The People's Community Society (Samfundet Folkgemenskap, SF) was a Finland-Swedish Nazi organization from 1940 to 1944, founded at Söderkulla Manor in the autumn of 1940 in Söderkulla, Sipoo, Finland. Admiral Hjalmar von Bonsdorff was elected its first chairman and Lieutenant Gunnar Lindqvist its secretary. Sipoo was in the 1930-1940s a center of Finland-Swedish Nazism, as in addition to Bonsdorff, another central Finnish Nazi figure Thorvald Oljemark owned manor there. Unto Boman, among others, was present at the inaugural meeting, who in 1941–1944 served as a liaison to the Finnish Waffen-SS volunteer battalion in Berlin.
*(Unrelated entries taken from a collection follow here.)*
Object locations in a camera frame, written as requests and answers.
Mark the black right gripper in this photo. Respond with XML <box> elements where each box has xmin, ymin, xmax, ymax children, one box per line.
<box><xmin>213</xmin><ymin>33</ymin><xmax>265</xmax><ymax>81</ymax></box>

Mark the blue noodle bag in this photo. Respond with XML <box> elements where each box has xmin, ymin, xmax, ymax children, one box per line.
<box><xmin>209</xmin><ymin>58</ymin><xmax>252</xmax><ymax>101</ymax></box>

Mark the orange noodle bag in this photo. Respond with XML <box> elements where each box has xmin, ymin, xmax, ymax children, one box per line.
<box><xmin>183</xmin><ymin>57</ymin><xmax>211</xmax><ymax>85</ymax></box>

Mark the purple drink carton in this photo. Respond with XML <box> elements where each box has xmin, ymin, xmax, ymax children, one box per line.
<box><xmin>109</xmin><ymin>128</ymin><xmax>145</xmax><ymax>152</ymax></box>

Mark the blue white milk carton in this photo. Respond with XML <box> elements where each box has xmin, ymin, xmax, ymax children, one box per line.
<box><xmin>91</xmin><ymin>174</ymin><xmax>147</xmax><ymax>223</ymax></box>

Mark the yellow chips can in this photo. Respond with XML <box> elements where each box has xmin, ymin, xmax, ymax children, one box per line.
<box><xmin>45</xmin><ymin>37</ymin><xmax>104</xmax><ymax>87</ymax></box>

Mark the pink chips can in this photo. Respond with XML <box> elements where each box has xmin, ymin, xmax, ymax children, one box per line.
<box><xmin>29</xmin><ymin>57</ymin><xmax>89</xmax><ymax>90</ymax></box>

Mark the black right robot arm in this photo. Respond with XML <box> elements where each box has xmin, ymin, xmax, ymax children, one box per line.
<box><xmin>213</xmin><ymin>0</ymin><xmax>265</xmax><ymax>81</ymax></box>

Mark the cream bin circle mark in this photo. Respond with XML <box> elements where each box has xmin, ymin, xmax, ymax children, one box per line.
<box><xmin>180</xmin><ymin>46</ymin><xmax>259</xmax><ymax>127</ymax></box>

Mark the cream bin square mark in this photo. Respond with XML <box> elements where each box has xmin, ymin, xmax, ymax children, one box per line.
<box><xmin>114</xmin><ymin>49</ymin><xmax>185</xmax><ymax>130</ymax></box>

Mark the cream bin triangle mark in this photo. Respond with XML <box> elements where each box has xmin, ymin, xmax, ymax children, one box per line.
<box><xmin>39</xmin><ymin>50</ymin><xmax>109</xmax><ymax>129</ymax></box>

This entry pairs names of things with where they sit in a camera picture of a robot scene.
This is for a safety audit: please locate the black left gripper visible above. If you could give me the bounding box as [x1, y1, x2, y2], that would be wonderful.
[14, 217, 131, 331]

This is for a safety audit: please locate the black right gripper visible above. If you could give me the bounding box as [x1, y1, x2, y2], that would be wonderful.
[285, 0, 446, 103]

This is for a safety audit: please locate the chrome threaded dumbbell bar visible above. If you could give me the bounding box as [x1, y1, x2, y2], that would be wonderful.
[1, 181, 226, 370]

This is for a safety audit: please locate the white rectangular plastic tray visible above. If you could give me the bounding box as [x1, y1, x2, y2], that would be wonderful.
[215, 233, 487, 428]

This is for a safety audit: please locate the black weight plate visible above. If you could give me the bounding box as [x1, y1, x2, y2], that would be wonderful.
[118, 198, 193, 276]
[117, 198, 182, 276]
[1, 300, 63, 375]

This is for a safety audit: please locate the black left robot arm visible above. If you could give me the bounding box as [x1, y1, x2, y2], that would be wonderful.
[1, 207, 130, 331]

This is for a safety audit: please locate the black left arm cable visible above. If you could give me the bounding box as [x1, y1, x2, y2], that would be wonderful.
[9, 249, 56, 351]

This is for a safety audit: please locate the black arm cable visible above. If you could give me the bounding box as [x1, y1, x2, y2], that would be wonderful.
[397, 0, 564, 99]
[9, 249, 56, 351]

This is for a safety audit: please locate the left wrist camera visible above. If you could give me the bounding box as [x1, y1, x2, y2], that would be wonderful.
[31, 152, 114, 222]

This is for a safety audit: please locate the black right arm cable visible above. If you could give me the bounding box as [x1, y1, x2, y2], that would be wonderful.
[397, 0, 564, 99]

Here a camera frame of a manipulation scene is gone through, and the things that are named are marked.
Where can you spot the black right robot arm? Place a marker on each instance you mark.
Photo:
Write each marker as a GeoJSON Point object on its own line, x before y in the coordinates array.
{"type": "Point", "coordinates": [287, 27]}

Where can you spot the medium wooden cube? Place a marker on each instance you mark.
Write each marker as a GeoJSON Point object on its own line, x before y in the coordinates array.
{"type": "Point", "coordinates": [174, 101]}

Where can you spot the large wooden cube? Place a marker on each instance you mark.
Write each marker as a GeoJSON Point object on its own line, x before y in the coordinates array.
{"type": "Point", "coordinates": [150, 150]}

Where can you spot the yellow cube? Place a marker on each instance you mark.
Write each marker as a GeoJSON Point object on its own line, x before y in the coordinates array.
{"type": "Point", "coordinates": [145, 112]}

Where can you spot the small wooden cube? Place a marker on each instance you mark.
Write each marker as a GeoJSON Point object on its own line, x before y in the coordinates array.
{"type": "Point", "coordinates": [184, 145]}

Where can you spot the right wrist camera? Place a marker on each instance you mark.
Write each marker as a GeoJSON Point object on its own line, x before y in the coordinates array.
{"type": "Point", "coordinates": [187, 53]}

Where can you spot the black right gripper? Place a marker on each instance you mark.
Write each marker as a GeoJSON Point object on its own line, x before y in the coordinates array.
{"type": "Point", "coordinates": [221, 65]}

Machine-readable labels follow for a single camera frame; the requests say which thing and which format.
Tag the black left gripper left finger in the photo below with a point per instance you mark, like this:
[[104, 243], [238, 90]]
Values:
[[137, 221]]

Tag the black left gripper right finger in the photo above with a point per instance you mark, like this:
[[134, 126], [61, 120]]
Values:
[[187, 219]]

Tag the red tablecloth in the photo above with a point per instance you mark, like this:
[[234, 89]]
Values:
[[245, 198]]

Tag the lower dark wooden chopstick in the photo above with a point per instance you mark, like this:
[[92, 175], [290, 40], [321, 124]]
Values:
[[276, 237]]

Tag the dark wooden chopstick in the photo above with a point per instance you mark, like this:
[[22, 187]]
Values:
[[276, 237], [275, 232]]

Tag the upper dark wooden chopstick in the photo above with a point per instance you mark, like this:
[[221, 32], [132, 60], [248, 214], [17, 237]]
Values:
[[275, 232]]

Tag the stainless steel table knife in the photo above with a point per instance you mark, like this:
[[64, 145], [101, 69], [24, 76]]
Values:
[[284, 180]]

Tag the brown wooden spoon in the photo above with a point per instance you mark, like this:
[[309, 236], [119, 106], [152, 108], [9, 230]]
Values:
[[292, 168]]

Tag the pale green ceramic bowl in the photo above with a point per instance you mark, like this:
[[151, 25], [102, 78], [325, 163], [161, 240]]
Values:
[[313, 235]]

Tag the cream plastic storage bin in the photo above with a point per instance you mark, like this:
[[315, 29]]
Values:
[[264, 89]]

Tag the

According to him, the idea of forming a battalion was first presented at a meeting of the board of the SF. Other activists of the organization included Pehr Norrmén, an industrialist and banker who was also involved in the recruitment of SS volunteers in the spring of 1941, and Barons Bertil von Alfthan and Torsten Aminoff.
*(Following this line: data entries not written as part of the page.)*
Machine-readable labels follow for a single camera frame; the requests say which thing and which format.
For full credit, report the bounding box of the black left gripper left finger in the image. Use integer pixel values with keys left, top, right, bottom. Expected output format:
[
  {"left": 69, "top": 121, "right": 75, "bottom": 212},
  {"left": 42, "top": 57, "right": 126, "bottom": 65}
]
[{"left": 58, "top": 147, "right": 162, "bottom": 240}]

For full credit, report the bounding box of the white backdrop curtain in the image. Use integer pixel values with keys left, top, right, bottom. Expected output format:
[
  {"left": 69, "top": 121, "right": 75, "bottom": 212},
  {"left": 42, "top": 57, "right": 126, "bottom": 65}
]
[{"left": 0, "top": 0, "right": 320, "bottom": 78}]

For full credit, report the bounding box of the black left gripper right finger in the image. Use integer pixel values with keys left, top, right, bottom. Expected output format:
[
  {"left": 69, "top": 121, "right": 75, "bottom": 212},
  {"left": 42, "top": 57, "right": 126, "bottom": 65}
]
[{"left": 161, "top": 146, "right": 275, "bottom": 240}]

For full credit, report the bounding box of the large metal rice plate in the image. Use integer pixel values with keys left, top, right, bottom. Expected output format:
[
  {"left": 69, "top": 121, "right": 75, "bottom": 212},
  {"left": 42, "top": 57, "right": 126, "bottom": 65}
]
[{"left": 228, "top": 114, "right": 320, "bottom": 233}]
The aim of the SF was initially to spread the ideology of Nazism and knowledge of the "reorganization of Europe" under Nazi Germany, among the people, and eventually to create a strong Nazi party in the country.

Contrary to the mainstream of the Swedish movement, the group was ready to reduce Swedish to the local language, and to make Finnish the only official language in the country. The policy was based on the emphasis on Volksgemeinschaft emerging from the group's Nazi ideology. The group's language policy views were widely condemned in Finland-Swedish circles.

In addition to Bonsdorff, another leading figure of the organization was Lieutenant Gunnar Lindqvist, who was also the editor-in-chief of the "För Frihet och Rätt" magazine published by the organization. "För Frihet och Rätt" was funded by Petter Forsström. In the spring of 1942, Lieutenant Karl A. Jansson was elected the new chairman of the SF. It had close relations with other Finnish Nazi organisations, especially with the National Socialist Organisation led by Arvi Kalsta. The organization was dissolved by the decision of the Government in the autumn of 1944, as Article 21 of the Moscow Armistice required Finland to abolish all “fascist” organizations.

== Publications ==
- Folkgemenskap: tankar om en politisk reformation på den hävdvunna nordiska grudvalen av frihet och rätt, Samfundet Folkgemenskap, Vaasa, 1941.